Instructions for the task
Since the records include pictures, leave those out while you reproduce exactly and only the lines from the one containing "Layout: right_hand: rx" through the one containing "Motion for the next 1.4", inclusive.

========

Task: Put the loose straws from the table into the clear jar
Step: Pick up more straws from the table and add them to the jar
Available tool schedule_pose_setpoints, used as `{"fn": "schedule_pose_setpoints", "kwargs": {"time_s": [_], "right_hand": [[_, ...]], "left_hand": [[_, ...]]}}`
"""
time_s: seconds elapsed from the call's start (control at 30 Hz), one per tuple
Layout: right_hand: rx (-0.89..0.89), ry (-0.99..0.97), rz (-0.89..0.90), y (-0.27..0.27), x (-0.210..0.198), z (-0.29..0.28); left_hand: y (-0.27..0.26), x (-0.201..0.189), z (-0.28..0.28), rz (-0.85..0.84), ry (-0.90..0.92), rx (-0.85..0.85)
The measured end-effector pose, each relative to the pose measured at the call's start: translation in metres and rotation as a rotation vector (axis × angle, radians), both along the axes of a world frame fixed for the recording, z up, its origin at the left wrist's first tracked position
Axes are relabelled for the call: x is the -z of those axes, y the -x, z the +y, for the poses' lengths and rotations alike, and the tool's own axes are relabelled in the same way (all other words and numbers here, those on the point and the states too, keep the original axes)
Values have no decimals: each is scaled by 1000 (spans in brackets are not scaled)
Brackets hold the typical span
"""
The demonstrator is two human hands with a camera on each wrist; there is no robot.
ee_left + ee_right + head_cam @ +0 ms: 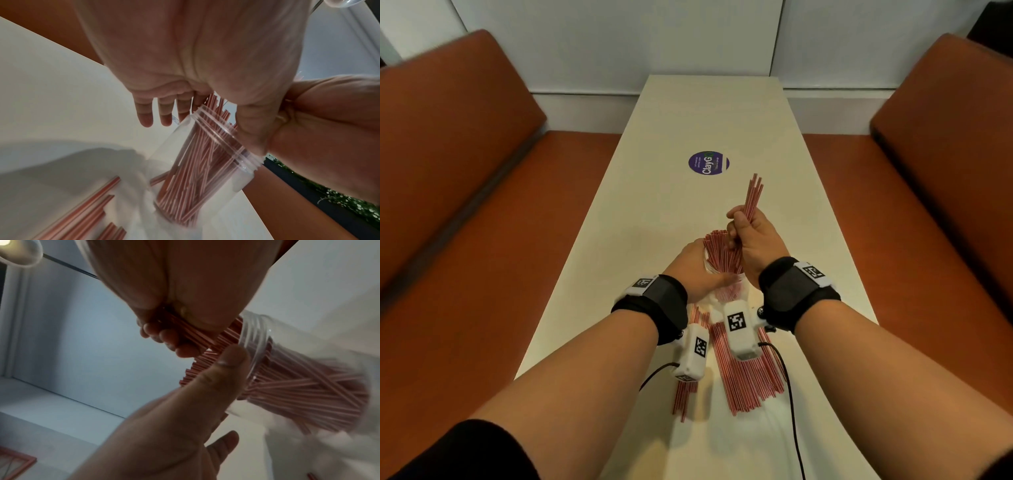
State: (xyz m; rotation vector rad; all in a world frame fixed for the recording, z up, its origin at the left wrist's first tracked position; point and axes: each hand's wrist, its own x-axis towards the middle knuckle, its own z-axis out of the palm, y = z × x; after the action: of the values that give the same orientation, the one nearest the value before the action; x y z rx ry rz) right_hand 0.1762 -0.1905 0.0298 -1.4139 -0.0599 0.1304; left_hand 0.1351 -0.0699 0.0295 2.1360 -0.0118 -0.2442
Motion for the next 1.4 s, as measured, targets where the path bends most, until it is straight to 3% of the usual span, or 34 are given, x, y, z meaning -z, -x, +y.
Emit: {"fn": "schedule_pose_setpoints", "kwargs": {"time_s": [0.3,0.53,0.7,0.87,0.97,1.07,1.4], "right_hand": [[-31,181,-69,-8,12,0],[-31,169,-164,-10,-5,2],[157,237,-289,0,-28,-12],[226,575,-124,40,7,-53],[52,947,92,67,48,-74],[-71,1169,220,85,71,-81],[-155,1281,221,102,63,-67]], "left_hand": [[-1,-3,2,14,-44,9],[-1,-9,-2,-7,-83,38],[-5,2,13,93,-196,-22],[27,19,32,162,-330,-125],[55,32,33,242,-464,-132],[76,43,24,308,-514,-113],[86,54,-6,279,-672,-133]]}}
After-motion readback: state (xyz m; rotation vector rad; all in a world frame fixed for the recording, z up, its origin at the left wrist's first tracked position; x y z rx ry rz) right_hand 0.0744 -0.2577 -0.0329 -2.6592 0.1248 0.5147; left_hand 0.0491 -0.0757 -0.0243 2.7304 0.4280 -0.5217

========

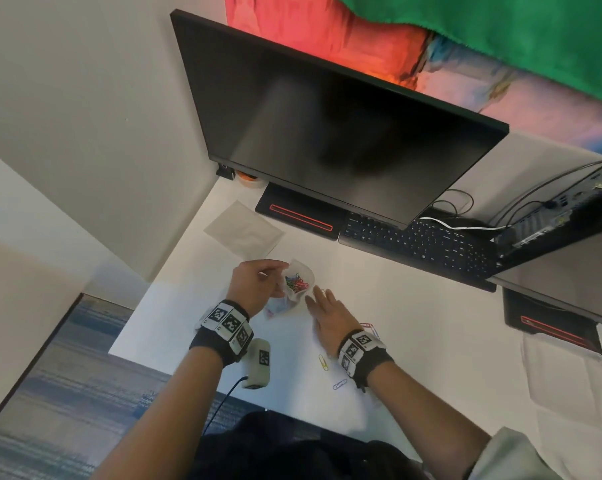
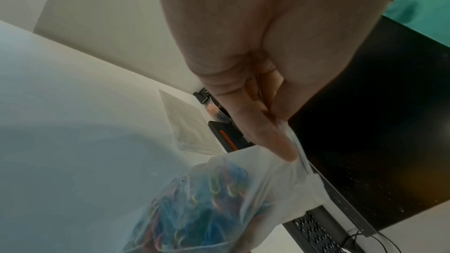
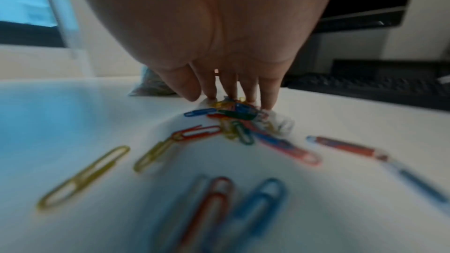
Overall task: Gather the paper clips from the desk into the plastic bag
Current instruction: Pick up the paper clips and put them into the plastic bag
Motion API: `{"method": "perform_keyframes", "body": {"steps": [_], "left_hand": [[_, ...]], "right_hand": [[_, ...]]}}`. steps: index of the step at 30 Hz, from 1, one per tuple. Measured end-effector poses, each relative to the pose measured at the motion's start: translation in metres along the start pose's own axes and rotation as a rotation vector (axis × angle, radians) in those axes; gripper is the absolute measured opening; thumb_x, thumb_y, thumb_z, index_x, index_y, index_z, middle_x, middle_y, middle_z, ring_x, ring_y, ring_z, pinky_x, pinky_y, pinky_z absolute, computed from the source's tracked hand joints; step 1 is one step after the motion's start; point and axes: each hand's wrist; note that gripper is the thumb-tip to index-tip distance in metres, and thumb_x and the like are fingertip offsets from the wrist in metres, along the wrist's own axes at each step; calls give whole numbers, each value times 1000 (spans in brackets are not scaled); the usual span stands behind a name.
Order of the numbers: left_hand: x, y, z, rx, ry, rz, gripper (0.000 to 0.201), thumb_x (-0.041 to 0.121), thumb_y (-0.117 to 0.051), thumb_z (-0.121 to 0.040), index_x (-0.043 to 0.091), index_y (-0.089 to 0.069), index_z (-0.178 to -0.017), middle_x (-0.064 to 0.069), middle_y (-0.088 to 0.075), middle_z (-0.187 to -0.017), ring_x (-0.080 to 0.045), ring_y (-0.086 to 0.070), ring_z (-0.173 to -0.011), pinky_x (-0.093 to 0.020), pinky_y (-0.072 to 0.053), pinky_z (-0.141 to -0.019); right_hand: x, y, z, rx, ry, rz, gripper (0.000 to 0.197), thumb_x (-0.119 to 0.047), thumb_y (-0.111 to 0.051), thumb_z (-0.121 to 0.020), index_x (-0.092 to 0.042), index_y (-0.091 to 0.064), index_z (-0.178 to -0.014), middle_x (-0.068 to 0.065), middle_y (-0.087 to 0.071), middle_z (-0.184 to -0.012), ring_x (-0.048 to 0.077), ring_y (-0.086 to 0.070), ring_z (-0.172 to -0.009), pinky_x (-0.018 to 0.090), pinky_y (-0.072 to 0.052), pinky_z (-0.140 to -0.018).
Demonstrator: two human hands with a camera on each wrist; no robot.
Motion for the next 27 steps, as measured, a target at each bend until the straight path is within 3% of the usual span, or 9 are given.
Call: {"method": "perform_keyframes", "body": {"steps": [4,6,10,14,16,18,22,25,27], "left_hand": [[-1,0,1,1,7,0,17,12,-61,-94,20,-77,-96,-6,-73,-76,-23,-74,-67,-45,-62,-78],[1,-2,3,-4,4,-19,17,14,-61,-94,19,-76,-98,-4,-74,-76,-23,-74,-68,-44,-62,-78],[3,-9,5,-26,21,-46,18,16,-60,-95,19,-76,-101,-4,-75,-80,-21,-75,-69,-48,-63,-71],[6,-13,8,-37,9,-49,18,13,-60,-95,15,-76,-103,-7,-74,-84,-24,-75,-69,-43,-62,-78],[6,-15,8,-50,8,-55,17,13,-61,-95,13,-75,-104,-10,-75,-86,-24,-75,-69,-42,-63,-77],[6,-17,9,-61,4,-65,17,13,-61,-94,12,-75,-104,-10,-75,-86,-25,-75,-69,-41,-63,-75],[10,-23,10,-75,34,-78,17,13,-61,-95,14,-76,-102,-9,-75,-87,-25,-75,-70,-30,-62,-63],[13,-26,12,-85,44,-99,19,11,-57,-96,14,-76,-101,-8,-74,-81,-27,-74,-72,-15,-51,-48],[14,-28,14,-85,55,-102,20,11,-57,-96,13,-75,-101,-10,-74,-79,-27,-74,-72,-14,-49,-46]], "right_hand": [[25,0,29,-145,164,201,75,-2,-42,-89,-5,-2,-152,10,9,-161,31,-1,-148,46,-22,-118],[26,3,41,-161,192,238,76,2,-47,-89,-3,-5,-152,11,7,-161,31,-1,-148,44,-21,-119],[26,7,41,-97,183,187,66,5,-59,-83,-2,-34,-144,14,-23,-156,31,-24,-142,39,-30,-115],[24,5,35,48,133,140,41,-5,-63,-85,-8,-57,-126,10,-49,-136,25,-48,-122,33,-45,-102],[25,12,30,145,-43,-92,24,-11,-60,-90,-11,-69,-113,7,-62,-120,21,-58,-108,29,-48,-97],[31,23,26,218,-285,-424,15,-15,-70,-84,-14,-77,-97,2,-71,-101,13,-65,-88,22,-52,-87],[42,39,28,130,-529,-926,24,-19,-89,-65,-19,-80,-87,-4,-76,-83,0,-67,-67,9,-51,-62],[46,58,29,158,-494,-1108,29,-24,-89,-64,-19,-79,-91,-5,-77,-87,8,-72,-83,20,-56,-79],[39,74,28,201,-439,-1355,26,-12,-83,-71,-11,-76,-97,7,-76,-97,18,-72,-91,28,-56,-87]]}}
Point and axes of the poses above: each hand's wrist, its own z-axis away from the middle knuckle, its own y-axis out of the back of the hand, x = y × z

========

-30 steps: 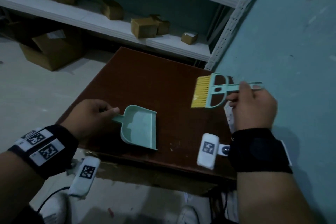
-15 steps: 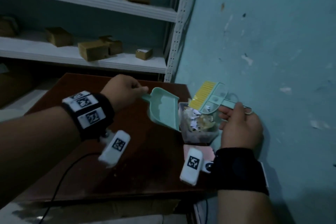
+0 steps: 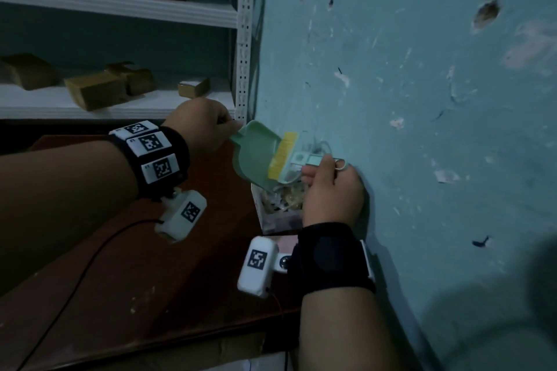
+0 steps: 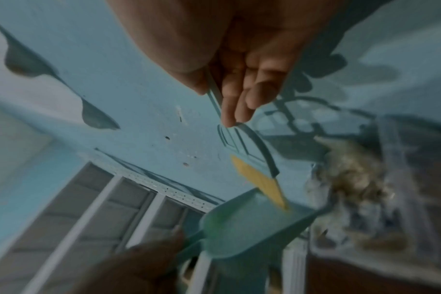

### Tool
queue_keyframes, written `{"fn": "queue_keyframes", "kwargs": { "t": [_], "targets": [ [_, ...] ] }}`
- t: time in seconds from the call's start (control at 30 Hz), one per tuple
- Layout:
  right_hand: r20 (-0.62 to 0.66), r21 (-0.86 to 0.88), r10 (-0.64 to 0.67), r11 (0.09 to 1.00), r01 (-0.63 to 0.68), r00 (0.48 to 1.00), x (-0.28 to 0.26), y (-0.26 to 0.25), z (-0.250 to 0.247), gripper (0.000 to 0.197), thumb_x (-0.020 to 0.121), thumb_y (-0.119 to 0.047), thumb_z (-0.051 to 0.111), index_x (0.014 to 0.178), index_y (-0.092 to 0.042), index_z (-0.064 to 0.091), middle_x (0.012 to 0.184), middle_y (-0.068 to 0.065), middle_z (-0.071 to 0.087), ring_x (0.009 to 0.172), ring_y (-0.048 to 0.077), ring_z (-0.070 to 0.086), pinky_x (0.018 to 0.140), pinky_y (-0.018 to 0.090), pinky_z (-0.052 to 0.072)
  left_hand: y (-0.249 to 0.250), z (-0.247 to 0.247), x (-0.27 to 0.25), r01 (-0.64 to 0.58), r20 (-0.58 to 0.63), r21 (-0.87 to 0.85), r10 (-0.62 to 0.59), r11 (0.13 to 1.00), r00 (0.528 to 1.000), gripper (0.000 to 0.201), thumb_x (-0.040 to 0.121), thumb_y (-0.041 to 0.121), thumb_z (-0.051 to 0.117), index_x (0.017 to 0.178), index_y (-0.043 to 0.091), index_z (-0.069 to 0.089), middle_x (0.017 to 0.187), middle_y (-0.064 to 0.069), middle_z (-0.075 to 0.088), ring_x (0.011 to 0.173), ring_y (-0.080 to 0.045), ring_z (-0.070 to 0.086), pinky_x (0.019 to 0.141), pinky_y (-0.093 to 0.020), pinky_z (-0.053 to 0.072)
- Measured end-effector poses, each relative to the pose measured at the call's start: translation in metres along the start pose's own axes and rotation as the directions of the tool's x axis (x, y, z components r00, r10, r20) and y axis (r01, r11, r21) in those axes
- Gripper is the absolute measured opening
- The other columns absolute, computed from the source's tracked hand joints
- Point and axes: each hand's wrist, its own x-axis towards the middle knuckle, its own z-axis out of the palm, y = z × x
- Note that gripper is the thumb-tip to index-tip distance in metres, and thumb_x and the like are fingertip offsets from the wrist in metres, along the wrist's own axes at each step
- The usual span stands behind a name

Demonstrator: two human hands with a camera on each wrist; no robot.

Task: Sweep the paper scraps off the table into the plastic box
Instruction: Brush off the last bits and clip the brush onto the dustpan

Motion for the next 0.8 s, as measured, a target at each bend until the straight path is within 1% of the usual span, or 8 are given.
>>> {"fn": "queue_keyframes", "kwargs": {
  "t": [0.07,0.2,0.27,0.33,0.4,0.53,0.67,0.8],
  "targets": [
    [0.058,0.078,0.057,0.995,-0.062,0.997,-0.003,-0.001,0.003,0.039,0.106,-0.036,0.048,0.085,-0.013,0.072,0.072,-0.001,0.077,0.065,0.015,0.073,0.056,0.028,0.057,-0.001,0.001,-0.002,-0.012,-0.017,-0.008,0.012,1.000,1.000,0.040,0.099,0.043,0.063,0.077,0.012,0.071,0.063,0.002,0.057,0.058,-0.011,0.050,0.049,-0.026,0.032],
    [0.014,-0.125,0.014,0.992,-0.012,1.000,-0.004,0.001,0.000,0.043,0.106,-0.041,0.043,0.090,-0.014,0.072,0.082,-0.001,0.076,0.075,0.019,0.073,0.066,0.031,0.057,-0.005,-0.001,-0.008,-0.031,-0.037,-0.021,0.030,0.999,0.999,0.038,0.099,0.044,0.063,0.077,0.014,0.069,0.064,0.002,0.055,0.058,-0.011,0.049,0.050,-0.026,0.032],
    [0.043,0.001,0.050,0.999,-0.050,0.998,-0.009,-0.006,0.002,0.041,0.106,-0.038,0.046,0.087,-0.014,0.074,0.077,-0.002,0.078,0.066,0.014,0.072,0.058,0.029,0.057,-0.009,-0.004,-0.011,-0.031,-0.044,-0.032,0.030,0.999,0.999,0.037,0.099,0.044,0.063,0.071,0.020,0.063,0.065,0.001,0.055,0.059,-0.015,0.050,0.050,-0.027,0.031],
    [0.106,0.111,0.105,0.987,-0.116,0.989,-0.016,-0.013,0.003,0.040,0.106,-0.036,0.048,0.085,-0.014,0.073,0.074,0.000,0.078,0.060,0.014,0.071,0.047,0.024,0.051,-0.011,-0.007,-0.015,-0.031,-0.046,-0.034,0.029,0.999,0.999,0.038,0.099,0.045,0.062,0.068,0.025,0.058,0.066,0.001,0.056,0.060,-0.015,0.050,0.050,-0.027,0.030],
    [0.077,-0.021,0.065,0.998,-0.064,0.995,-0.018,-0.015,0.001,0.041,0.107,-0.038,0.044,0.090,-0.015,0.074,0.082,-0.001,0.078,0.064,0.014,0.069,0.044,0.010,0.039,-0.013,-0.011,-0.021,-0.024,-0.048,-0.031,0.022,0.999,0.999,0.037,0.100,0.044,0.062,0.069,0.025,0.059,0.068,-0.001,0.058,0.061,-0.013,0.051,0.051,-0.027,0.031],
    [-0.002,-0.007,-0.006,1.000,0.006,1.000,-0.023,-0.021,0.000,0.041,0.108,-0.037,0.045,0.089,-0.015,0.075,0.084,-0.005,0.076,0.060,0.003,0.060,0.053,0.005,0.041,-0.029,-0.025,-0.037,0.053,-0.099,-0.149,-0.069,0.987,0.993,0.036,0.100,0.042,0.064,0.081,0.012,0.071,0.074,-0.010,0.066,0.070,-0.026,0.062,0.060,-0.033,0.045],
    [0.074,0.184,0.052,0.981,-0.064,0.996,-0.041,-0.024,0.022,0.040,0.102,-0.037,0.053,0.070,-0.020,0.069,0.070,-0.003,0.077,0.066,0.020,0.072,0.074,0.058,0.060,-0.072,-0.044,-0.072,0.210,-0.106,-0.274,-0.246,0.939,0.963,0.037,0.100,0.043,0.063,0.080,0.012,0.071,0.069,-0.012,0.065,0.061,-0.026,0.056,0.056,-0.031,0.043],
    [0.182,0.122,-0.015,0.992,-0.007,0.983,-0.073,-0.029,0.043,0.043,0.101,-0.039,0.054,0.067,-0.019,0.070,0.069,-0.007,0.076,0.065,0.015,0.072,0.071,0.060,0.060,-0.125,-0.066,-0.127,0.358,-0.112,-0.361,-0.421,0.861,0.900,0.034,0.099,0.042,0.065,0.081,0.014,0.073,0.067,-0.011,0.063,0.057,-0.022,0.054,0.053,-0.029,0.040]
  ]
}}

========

Exercise response
Layout: right_hand: rx (-0.89..0.89), ry (-0.99..0.97), rz (-0.89..0.90), y (-0.27..0.27), x (-0.210..0.198), z (-0.29..0.28); left_hand: y (-0.27..0.26), x (-0.201..0.189), z (-0.28..0.28), rz (-0.85..0.84), ry (-0.90..0.92), rx (-0.85..0.85)
The measured end-effector pose, each relative to the pose measured at the call's start: translation in metres and rotation as a rotation vector (axis × angle, radians), both along the axes of a world frame fixed for the recording, z up, its origin at the left wrist's first tracked position
Axes are relabelled for the call: x is the -z of those axes, y the -x, z the +y, for the poses' lengths and rotations alike, and the tool's own axes are relabelled in the same way (all other words and numbers here, those on the point and the states too, keep the original axes)
Values have no decimals: each is scaled by 1000 (spans in brackets are not scaled)
Brackets hold the typical span
"""
The demonstrator is two human hands with a camera on each wrist; there is no robot.
ee_left + ee_right + head_cam @ +0 ms: 
State: (xyz m; rotation vector rad; all in a world frame fixed for the recording, z up, its origin at the left wrist's first tracked position; point and axes: each hand's wrist, its own x-axis towards the middle knuckle, its own z-axis out of the palm, y = z × x; after the action: of the values that give the same orientation, the one nearest the value before the action; x y z rx ry rz) right_hand 0.1762 -0.1905 0.0298 -1.4139 -0.0599 0.1304; left_hand 0.1351 -0.0699 0.0295 2.1360 -0.0118 -0.2442
Motion for the next 1.4 s, as measured, targets where the path bends most, until it is straight to 3% of the usual span, or 34 are given, x, y, z meaning -z, -x, +y.

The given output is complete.